3
votes

I searched a lot but couldn't get the answer.

I want to retain copied text from pdf to WYSIWYG editor(Ckeditor). I can retain style while copied from Word files but it does not work the same way when copied from PDF.

Original pdf is like this(I can't post image as reputation is < 10 , please refer links):

PDF text enter image description here

It shows following output after copy paste:

After copy paste in WYSIWYG editor enter image description here

Please suggest plugin or code snippet for PDF to RTF conversion.

Thanks

3

3 Answers

6
votes

CKEditor can paste only data which it gets from the browsers. It means that if browsers do not provide more data then the plain text there is nothing CKEditor can do.

Since version 4.5 CKEditor provide facade to handle Clipboard API and get all data which are pasted directly in the paste event. Every browser provide different data and you can easily check them:

editor.on( 'paste', function( evt ) {
  var types = evt.data.dataTransfer.$.types;

  console.log( types );

  for ( var i = 0; i < types.length; i++ ) {
    console.log( evt.data.dataTransfer.getData( types[ i ] ) );
  }

  // Additionally you can get information about pasted files.
  console.log( evt.data.dataTransfer.getFilesCount() );
} );

Note that Internet Explorer does not provide types array and support only Text and URL types.

To learn more about Clipboard Integration see this guide. Especially "Handling Various Data Types with Clipboard API" chapter which describe how to integrate data converter with the paste event, so if the PDF data are available in any browser you can use them during pasting.

3
votes

If it's a common case in your system then imho the best thing you can do is to allow users to upload the PDF file, run server side software to transform PDF into HTML and then automatically insert it into CKEditor.

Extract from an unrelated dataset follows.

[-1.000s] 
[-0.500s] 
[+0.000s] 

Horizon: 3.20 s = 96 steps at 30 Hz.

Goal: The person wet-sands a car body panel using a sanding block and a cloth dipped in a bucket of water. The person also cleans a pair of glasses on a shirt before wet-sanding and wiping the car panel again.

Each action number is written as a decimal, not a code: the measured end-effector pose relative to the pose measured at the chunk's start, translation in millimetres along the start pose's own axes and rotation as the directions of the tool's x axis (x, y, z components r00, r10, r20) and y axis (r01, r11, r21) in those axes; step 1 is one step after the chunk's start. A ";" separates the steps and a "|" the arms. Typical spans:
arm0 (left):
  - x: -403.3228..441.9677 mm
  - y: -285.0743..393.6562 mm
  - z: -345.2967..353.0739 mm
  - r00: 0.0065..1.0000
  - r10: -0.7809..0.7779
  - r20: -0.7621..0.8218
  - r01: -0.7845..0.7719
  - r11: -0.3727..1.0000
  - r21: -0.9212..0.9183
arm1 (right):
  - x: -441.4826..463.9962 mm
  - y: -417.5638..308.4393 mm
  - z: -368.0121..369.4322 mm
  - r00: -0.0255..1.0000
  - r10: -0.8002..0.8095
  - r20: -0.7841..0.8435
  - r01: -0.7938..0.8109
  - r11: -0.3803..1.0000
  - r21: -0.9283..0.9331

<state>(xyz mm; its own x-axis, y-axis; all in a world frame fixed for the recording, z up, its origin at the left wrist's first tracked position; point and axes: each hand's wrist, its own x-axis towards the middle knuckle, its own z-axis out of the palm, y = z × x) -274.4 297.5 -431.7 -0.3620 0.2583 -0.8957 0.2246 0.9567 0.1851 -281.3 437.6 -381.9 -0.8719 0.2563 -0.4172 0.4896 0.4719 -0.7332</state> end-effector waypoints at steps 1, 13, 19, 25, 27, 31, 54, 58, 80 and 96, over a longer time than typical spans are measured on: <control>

I have no recommendations though on which application to use.

1
votes

The problem is that PDF files work in a different way that other text documents, so even if you try to paste its contents into a native word processor you won't get the same formatting.

This will vary depending on your PDF reader, but it's usual that images aren't pasted, tables are converted to plain text lines, etc...

If that happens in a native program that has full access to the clipboard, you can't expect anything better in a javascript application that depends on the data that the browser provides, and even after that you have to be careful with CKEditor because by default it includes filters to remove any formatting that it doesn't recognize so even more information can be lost at this last point.